A oposição da opinião pública a uma ação militar contra a Síria continua crescendo, segundo pesquisa Reuters/Ipsos divulgada ontem, mostrando a dificuldade que o presidente Barack Obama terá para realizar o ataque, como punição pelo suposto uso de armas químicas contra civis no país árabe.
O percentual de entrevistados que se opõem ao ataque subiu de 53% na pesquisa encerrada em 30 de agosto para 63% no levantamento de 5 a 9 de setembro. O apoio à ação caiu de 20 para 16%.

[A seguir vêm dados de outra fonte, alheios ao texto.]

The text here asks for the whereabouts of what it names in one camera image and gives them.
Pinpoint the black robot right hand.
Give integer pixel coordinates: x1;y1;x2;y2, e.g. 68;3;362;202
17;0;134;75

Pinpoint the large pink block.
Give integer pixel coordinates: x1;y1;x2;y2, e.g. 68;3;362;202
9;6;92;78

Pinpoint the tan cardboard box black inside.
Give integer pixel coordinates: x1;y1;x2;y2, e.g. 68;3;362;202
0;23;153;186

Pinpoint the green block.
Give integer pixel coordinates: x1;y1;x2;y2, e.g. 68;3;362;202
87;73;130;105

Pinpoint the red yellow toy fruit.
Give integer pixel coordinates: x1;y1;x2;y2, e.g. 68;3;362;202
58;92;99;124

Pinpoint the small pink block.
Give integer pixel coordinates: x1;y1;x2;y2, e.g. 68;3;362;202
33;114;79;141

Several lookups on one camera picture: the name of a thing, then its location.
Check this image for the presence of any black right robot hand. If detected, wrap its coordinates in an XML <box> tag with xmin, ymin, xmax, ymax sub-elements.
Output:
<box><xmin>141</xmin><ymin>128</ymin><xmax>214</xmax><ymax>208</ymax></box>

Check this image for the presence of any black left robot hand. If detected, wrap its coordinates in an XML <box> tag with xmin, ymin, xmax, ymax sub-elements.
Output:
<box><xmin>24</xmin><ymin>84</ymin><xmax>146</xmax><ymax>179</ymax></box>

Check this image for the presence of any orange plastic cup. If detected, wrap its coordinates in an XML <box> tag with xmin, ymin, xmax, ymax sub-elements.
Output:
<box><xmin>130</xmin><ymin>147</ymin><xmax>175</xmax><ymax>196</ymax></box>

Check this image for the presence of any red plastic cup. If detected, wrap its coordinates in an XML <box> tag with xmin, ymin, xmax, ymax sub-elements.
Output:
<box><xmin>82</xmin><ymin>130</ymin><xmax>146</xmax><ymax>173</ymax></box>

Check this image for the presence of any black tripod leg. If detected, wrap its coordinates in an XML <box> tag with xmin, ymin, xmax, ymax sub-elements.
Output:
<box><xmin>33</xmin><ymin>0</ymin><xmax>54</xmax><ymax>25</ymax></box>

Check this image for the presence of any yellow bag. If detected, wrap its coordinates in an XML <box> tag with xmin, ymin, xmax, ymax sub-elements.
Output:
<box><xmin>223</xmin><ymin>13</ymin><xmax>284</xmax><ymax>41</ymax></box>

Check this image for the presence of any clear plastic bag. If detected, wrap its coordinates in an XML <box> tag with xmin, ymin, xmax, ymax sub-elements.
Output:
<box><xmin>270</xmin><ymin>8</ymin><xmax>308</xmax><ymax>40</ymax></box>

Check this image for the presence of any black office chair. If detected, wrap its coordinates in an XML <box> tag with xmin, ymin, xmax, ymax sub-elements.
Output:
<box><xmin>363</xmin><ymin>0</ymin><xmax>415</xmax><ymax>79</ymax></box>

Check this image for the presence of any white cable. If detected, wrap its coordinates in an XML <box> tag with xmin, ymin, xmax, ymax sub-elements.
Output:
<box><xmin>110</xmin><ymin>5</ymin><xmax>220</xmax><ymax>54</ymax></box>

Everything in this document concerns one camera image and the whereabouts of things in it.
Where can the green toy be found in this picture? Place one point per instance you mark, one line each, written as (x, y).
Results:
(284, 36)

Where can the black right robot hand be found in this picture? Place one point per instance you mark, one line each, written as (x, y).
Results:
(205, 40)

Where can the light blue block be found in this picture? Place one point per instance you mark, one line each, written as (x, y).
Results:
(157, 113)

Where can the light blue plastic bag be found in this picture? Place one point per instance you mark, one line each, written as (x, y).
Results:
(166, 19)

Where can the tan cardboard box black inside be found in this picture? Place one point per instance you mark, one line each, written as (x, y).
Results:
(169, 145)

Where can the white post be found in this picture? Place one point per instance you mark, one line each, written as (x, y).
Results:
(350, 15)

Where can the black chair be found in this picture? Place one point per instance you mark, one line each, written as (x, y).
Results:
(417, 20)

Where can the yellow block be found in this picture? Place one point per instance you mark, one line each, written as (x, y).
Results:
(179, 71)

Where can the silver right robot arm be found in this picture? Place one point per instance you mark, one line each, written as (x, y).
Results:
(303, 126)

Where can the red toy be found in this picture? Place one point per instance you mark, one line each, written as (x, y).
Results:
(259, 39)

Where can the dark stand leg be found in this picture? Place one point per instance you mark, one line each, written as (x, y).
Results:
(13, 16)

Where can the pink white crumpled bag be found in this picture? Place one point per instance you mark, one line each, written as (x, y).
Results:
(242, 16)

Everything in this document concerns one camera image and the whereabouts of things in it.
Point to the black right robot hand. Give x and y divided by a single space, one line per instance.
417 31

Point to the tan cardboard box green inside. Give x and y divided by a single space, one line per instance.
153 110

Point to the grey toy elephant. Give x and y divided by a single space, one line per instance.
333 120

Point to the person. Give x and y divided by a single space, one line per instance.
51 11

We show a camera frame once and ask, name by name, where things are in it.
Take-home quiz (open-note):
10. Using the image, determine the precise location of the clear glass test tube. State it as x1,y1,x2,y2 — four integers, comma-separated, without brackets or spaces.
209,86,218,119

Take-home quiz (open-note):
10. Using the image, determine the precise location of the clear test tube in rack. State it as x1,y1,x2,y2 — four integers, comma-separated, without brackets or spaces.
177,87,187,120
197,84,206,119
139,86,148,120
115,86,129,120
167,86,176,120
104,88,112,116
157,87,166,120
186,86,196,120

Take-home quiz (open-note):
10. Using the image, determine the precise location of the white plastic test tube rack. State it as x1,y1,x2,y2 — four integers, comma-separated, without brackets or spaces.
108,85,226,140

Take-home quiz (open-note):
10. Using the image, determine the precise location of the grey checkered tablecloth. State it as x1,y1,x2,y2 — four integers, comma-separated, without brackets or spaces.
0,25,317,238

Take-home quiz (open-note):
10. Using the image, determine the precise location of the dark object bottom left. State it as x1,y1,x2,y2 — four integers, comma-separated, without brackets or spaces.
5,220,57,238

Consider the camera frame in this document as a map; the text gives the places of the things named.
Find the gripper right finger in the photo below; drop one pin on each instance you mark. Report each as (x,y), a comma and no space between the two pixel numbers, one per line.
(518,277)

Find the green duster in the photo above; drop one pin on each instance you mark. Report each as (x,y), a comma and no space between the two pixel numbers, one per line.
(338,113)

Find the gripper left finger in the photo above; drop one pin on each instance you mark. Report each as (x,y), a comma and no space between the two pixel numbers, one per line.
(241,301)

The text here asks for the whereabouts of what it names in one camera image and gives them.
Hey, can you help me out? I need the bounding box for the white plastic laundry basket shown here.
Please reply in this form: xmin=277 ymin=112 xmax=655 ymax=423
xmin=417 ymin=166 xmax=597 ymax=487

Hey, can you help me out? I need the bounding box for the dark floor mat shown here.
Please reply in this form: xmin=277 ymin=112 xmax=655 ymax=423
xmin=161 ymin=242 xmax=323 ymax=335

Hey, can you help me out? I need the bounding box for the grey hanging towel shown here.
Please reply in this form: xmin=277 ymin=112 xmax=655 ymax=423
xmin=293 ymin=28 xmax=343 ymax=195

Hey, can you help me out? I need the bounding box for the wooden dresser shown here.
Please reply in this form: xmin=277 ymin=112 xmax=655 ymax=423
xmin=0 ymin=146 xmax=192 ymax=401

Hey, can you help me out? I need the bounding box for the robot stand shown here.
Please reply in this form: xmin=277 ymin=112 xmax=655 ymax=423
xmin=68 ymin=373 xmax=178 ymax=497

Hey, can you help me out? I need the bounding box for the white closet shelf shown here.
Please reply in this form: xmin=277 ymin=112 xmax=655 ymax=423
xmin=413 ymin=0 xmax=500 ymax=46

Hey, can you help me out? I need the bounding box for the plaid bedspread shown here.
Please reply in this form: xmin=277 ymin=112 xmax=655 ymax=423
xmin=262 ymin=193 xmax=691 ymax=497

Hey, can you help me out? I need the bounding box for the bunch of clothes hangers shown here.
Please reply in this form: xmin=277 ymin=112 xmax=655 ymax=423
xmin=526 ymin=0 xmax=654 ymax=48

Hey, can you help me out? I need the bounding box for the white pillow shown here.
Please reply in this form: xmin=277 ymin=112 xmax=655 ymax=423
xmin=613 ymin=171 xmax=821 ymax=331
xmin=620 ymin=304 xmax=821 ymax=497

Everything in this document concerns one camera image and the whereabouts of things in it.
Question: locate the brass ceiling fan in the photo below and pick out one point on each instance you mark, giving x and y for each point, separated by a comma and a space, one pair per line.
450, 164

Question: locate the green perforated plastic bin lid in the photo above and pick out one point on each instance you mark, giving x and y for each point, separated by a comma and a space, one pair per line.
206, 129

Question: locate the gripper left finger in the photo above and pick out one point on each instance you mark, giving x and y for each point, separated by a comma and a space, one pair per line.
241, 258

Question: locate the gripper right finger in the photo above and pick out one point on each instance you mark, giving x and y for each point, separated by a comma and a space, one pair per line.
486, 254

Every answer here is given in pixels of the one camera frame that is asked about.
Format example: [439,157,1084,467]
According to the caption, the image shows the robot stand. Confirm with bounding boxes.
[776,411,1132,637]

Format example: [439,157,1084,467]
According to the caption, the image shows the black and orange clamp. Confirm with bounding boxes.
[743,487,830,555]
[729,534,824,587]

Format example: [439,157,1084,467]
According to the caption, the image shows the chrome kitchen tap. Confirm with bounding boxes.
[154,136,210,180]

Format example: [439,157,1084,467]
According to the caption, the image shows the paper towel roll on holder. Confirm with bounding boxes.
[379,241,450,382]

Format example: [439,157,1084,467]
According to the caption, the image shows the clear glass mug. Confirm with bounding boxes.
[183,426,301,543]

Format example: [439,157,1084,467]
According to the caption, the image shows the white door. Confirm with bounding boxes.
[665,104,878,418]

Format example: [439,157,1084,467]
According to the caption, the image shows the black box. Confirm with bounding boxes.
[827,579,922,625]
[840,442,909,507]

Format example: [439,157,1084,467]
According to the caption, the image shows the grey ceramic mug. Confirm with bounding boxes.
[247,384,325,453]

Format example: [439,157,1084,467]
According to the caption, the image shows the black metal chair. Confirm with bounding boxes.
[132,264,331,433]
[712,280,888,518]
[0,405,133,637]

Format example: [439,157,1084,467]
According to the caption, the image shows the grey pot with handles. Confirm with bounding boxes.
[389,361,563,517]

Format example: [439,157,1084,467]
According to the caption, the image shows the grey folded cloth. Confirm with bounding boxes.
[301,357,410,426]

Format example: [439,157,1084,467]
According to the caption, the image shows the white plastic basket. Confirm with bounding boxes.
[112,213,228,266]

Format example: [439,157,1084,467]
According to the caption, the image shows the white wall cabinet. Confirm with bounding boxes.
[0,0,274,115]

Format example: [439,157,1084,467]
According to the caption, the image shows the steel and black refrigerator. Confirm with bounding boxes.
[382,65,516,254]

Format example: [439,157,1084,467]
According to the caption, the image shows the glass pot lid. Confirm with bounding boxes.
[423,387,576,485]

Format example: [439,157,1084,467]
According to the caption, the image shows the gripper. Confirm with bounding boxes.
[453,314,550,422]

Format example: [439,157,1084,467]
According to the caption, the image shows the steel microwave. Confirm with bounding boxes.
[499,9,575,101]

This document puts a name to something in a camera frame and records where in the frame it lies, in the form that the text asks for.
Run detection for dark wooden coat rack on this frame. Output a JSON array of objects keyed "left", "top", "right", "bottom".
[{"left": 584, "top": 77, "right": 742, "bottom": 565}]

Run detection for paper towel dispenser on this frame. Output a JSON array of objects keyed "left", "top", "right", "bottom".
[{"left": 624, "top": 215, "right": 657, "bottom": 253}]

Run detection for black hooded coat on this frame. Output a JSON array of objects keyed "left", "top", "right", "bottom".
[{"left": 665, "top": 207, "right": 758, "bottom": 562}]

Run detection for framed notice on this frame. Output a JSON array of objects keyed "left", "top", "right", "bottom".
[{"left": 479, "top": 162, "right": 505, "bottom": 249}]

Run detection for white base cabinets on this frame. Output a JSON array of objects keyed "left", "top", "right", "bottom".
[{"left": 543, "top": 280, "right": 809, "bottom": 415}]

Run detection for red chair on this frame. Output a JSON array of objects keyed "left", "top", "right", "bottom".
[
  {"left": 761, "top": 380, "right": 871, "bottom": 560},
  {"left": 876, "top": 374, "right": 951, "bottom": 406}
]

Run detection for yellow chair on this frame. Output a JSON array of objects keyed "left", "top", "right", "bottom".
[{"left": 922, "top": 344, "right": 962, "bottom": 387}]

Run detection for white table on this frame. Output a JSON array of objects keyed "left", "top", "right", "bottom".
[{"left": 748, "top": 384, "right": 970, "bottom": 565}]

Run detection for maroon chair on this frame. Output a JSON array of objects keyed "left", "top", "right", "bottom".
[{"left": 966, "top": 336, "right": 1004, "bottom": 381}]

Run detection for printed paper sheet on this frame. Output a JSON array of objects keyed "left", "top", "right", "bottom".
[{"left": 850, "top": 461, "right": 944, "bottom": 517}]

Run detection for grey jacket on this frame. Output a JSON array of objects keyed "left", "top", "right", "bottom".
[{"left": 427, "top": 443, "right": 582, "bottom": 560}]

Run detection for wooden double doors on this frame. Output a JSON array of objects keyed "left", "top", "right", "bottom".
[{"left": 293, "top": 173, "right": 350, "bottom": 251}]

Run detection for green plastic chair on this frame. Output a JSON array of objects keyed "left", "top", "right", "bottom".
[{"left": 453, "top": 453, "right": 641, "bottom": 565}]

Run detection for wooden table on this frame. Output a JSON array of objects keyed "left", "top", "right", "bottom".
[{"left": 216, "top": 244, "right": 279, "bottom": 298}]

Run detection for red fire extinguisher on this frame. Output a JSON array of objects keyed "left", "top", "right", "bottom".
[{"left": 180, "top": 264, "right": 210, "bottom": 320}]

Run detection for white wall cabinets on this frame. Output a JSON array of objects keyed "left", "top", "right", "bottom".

Mesmo que fique provado que o governo de Bashar al-Assad matou cerca de 1.400 civis num ataque com gás sarin em 21 de agosto, apenas 26% dos norte-americanos são favoráveis ao envolvimento militar dos EUA na guerra civil síria. O apoio ao envolvimento nessa circunstância subiu de 44 para 52%.
A pesquisa indica mais uma vez a relutância dos norte-americanos em se envolverem em mais uma guerra, após mais de uma década de conflitos no Iraque e Afeganistão.
Para Julia Clark, do instituto Ipsos, mesmo se o discurso de Obama em defesa da ação for bem recebido “jamais haverá uma mudança majoritária em prol da intervenção”. Para ela, o percentual dos que se opõem à ação militar “é simplesmente grande demais”.
Ela acrescentou que, à medida que os norte-americanos se informam mais sobre o conflito e sobre o suposto uso de armas químicas -negado pelo governo sírio-, maior se torna a oposição popular à intervenção dos EUA.
Além disso, a insistência de Obama para que o Congresso autorize o ataque torna a opinião pública ainda mais desconfiada.